Focal Loss with reweighting

In [None]:
batch_size = 8
tokenizer = BertTokenizer.from_pretrained('bert-base-uncased')
transform = transforms.Compose([transforms.ToPILImage(), transforms.Resize((224, 224)), transforms.ToTensor()])

train_df = preprocess_data("data/train.jsonl", label=True, transform = transform, return_dataframe=True)
cls_num_list = get_cls_num_list(train_df)

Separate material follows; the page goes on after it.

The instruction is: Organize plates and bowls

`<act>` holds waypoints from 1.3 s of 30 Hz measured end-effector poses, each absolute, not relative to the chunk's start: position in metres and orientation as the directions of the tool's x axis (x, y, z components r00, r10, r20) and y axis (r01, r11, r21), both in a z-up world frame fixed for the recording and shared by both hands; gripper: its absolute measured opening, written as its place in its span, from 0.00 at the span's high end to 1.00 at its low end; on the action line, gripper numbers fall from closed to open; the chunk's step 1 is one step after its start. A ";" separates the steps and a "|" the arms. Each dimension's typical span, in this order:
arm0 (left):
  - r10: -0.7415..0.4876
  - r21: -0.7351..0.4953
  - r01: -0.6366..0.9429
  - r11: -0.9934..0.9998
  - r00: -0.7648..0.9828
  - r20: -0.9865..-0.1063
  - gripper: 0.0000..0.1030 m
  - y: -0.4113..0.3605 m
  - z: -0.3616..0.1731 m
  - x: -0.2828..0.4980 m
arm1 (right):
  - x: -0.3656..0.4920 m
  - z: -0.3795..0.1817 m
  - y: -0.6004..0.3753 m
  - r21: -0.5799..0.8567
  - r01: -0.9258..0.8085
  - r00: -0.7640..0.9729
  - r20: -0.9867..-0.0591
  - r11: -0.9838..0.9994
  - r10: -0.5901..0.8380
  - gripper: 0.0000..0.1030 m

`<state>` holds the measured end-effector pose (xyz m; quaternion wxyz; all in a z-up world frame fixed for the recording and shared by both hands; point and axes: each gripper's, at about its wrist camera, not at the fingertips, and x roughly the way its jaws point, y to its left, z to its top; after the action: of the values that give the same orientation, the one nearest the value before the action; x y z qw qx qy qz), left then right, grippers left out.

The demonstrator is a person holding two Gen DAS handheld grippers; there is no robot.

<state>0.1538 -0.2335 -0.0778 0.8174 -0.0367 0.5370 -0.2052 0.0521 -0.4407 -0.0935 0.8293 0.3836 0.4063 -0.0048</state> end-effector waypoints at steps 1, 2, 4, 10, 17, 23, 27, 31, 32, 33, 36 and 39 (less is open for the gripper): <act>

train_data = preprocess_data("data/train.jsonl", label=True, transform = transform)
valid_data = preprocess_data("data/dev_seen.jsonl", label=True, transform = transform)
#test_data = preprocess_data("data/test_seen.jsonl", label=False, transform = transform)

torch.manual_seed(42)
model = Base_Model()

device = torch.device('cuda' if torch.cuda.is_available() else 'cpu')
model.to(device)

num_epochs=20
losses, losses_val, losses_step, losses_val_step = model.fit(train_data, valid_data, epochs=num_epochs, loss_type = "Focal", cls_num_list = cls_num_list)



Focal Loss without reweighting

In [None]:

tokenizer = BertTokenizer.from_pretrained('bert-base-uncased')
transform = transforms.Compose([transforms.ToPILImage(), transforms.Resize((224, 224)), transforms.ToTensor()])

train_data = preprocess_data("data/train.jsonl", label=True, transform = transform)
valid_data = preprocess_data("data/dev_seen.jsonl", label=True, transform = transform)
#test_data = preprocess_data("data/test_seen.jsonl", label=False, transform = transform)

torch.manual_seed(42)
model = Base_Model()

device = torch.device('cuda' if torch.cuda.is_available() else 'cpu')
model.to(device)

num_epochs=20
losses, losses_val, losses_step, losses_val_step = model.fit(train_data, valid_data, epochs=num_epochs, loss_type = "Focal")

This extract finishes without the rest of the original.